ALBERT CAMUS: A LIFE
By Olivier Todd
“The people who create,” by which Albert Camus, writing in 1940, meant people like himself, “are almost always men of action.”
The comment goes a long way to describe the short but busy life of one of the 20th century’s greatest writers. Killed in a car accident in 1960, Camus had risen from desperately poor roots as a war orphan in French Algeria, through working as a journalist for Resistance newspapers during the Occupation, to win the Nobel Prize for literature in 1957.
It was a writer’s life to be sure, but also the life of a man of action. This new biography – fast-paced and crowded with famous names – is testimony to the richness of its subject.
If it is surprisingly uncritical (on both the personal and the literary level), that, too, seems to flow naturally from an examination of a man of “endearing human warmth and goodness” whose work successfully combined metaphysical depth with popular appeal.
Camus often protested that he was not a philosopher, but he was an heir of the Enlightenment, which made him both a humanist and a revolutionary. Central to most of his work is a spirit of revolt against repressive systems (the Church, the totalitarian state) that he saw as hateful and absurd. That revolutionary spirit is sadly lacking today, but for Camus being an outsider still meant something.
Which is perhaps one reason why he has never gone out of style. Indeed, books like L’Etranger and La Peste have only gained in relevance over the years. In a recent French survey Camus was considered the 20th century author who interested readers the most. Now, thanks to Olivier Todd, they have a chance to learn something more about the man.
Picky readers will have no trouble finding things to complain about. First of all, this is not only a translation (by Benjamin Ivry), but an abridgement. The translator’s note informs us that “some material not of sufficient interest to the American general reader has been omitted to improve the narrative flow.” Unfortunately, the narrative does not flow. In addition, scholarly types will be disappointed to find that the notes have been left out and the index fails to be comprehensive. For example, one thing I found interesting is that Camus despised Celine’s Mort a Credit, but neither Celine’s name nor the name of his book has a reference.
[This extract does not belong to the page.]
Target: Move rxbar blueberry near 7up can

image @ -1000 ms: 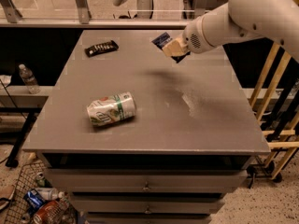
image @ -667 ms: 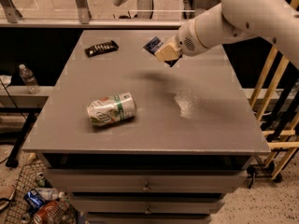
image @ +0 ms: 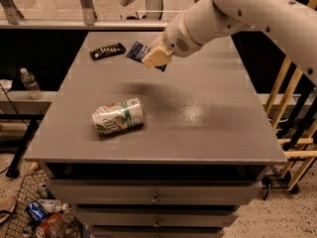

But while these are annoying points they do not detract greatly from the whole. Overall, I was impressed with the work Todd has done. He respects his subject, has obviously done a great deal of research, and mixes opinion well with objectivity. He also has a rare sense of fun. Describing Camus’s reputation as a ladies man, for example, Todd refers to how he treated women “the way a bombardier pilot treats a target site: he would strike and, mission accomplished, he would get away quickly.”
Camus’s lungs were in such poor condition there was never any question of his living to be an old man. The last 10 years of his life were particularly difficult as his health worsened, his marriage broke down, and he became the whipping boy for the French left wing over his stand on the Algerian crisis. It also seems clear that his finest work was behind him.
And yet his death at the age of 46 was far too young.